=== What the exercise asks ===
I would like every record below transcribed exactly as it is.

Task material below:

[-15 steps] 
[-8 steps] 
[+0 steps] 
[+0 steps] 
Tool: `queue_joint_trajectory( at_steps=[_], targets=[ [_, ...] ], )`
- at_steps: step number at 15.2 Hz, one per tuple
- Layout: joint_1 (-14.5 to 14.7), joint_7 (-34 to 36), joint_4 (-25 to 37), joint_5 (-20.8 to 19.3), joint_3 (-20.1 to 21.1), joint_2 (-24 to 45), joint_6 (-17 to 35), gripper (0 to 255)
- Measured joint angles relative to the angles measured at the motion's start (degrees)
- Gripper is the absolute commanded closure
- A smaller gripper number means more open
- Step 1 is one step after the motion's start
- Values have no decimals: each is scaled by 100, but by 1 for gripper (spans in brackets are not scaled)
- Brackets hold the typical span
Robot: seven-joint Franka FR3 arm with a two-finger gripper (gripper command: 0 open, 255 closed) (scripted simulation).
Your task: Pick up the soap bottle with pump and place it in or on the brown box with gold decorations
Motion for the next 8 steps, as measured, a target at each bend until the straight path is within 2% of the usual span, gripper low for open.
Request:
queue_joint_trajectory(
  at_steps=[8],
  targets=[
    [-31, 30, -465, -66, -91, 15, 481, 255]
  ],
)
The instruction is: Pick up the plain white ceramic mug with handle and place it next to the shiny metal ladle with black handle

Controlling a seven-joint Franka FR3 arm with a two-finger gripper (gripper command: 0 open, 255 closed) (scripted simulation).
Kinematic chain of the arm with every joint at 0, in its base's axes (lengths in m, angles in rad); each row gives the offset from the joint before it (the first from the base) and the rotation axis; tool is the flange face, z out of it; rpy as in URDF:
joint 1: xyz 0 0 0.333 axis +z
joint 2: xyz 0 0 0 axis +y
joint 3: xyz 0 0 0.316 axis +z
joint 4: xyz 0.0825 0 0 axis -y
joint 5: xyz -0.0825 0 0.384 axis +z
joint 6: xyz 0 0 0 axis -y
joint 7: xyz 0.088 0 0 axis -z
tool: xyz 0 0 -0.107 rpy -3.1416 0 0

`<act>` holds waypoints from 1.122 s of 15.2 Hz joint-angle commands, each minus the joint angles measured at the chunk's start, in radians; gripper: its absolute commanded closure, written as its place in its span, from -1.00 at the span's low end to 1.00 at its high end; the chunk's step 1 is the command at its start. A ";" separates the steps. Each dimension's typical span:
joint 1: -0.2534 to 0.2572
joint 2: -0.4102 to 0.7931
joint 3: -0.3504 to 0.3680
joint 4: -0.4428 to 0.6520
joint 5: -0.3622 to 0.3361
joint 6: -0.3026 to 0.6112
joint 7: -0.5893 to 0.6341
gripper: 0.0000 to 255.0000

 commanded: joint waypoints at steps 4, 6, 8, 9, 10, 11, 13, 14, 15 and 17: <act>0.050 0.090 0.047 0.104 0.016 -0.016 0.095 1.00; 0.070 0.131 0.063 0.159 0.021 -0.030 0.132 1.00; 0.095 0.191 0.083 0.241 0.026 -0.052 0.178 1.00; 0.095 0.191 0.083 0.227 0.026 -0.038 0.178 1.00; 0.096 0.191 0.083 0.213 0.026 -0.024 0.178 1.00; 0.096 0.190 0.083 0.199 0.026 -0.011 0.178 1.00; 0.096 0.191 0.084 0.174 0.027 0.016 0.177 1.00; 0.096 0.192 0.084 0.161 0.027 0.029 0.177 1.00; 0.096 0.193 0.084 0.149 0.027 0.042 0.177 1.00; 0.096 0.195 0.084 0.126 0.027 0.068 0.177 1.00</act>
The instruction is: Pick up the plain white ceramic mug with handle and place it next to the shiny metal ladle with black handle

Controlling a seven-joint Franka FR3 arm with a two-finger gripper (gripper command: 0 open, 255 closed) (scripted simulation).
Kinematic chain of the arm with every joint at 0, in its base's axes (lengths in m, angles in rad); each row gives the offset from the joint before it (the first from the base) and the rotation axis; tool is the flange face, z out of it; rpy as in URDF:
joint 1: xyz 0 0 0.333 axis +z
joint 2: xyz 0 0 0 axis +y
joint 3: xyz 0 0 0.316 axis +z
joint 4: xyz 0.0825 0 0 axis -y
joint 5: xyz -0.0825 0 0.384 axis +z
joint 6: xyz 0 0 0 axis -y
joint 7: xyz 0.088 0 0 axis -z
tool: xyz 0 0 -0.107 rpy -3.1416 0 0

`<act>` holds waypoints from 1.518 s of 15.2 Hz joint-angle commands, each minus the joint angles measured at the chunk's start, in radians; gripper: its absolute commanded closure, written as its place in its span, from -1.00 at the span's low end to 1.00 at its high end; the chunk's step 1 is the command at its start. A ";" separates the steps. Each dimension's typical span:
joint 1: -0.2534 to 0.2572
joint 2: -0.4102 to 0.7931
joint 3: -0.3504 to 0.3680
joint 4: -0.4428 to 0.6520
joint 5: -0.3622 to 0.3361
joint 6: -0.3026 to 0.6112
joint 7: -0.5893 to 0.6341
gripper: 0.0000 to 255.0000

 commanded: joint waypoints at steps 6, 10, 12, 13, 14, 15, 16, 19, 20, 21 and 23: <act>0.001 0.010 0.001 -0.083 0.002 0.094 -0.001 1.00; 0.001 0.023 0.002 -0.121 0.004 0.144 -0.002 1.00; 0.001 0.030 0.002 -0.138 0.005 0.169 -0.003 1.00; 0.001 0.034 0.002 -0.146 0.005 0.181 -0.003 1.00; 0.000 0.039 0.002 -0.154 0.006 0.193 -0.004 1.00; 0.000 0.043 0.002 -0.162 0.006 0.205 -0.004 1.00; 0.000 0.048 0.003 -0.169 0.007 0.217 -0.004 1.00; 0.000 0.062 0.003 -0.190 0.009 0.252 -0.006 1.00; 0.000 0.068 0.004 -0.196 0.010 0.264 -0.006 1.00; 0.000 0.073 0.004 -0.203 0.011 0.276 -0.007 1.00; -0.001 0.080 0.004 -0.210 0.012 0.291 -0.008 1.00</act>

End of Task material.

=== Solution to the exercise ===
[-15 steps] 
[-8 steps] 
[+0 steps] 
[+0 steps] 
Tool: `queue_joint_trajectory( at_steps=[_], targets=[ [_, ...] ], )`
- at_steps: step number at 15.2 Hz, one per tuple
- Layout: joint_1 (-14.5 to 14.7), joint_7 (-34 to 36), joint_4 (-25 to 37), joint_5 (-20.8 to 19.3), joint_3 (-20.1 to 21.1), joint_2 (-24 to 45), joint_6 (-17 to 35), gripper (0 to 255)
- Measured joint angles relative to the angles measured at the motion's start (degrees)
- Gripper is the absolute commanded closure
- A smaller gripper number means more open
- Step 1 is one step after the motion's start
- Values have no decimals: each is scaled by 100, but by 1 for gripper (spans in brackets are not scaled)
- Brackets hold the typical span
Robot: seven-joint Franka FR3 arm with a two-finger gripper (gripper command: 0 open, 255 closed) (scripted simulation).
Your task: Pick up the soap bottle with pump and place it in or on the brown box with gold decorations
Motion for the next 8 steps, as measured, a target at each bend until the straight path is within 2% of the usual span, gripper low for open.
Request:
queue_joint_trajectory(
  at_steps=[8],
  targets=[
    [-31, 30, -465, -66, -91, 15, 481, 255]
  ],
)
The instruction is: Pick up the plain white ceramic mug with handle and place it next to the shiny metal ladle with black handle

Controlling a seven-joint Franka FR3 arm with a two-finger gripper (gripper command: 0 open, 255 closed) (scripted simulation).
Kinematic chain of the arm with every joint at 0, in its base's axes (lengths in m, angles in rad); each row gives the offset from the joint before it (the first from the base) and the rotation axis; tool is the flange face, z out of it; rpy as in URDF:
joint 1: xyz 0 0 0.333 axis +z
joint 2: xyz 0 0 0 axis +y
joint 3: xyz 0 0 0.316 axis +z
joint 4: xyz 0.0825 0 0 axis -y
joint 5: xyz -0.0825 0 0.384 axis +z
joint 6: xyz 0 0 0 axis -y
joint 7: xyz 0.088 0 0 axis -z
tool: xyz 0 0 -0.107 rpy -3.1416 0 0

`<act>` holds waypoints from 1.122 s of 15.2 Hz joint-angle commands, each minus the joint angles measured at the chunk's start, in radians; gripper: its absolute commanded closure, written as its place in its span, from -1.00 at the span's low end to 1.00 at its high end; the chunk's step 1 is the command at its start. A ";" separates the steps. Each dimension's typical span:
joint 1: -0.2534 to 0.2572
joint 2: -0.4102 to 0.7931
joint 3: -0.3504 to 0.3680
joint 4: -0.4428 to 0.6520
joint 5: -0.3622 to 0.3361
joint 6: -0.3026 to 0.6112
joint 7: -0.5893 to 0.6341
gripper: 0.0000 to 255.0000

 commanded: joint waypoints at steps 4, 6, 8, 9, 10, 11, 13, 14, 15 and 17: <act>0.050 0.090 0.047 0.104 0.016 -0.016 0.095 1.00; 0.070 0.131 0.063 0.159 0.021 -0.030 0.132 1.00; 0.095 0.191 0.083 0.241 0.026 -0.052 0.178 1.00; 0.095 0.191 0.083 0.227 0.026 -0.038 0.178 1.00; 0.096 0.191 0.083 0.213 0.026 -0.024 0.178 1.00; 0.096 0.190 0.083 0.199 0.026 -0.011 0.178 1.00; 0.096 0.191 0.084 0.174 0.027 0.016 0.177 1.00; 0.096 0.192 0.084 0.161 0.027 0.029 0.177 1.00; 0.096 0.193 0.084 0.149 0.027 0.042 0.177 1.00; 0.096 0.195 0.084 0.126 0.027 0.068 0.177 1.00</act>
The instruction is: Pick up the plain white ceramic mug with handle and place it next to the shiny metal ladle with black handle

Controlling a seven-joint Franka FR3 arm with a two-finger gripper (gripper command: 0 open, 255 closed) (scripted simulation).
Kinematic chain of the arm with every joint at 0, in its base's axes (lengths in m, angles in rad); each row gives the offset from the joint before it (the first from the base) and the rotation axis; tool is the flange face, z out of it; rpy as in URDF:
joint 1: xyz 0 0 0.333 axis +z
joint 2: xyz 0 0 0 axis +y
joint 3: xyz 0 0 0.316 axis +z
joint 4: xyz 0.0825 0 0 axis -y
joint 5: xyz -0.0825 0 0.384 axis +z
joint 6: xyz 0 0 0 axis -y
joint 7: xyz 0.088 0 0 axis -z
tool: xyz 0 0 -0.107 rpy -3.1416 0 0

`<act>` holds waypoints from 1.518 s of 15.2 Hz joint-angle commands, each minus the joint angles measured at the chunk's start, in radians; gripper: its absolute commanded closure, written as its place in its span, from -1.00 at the span's low end to 1.00 at its high end; the chunk's step 1 is the command at its start. A ";" separates the steps. Each dimension's typical span:
joint 1: -0.2534 to 0.2572
joint 2: -0.4102 to 0.7931
joint 3: -0.3504 to 0.3680
joint 4: -0.4428 to 0.6520
joint 5: -0.3622 to 0.3361
joint 6: -0.3026 to 0.6112
joint 7: -0.5893 to 0.6341
gripper: 0.0000 to 255.0000

 commanded: joint waypoints at steps 6, 10, 12, 13, 14, 15, 16, 19, 20, 21 and 23: <act>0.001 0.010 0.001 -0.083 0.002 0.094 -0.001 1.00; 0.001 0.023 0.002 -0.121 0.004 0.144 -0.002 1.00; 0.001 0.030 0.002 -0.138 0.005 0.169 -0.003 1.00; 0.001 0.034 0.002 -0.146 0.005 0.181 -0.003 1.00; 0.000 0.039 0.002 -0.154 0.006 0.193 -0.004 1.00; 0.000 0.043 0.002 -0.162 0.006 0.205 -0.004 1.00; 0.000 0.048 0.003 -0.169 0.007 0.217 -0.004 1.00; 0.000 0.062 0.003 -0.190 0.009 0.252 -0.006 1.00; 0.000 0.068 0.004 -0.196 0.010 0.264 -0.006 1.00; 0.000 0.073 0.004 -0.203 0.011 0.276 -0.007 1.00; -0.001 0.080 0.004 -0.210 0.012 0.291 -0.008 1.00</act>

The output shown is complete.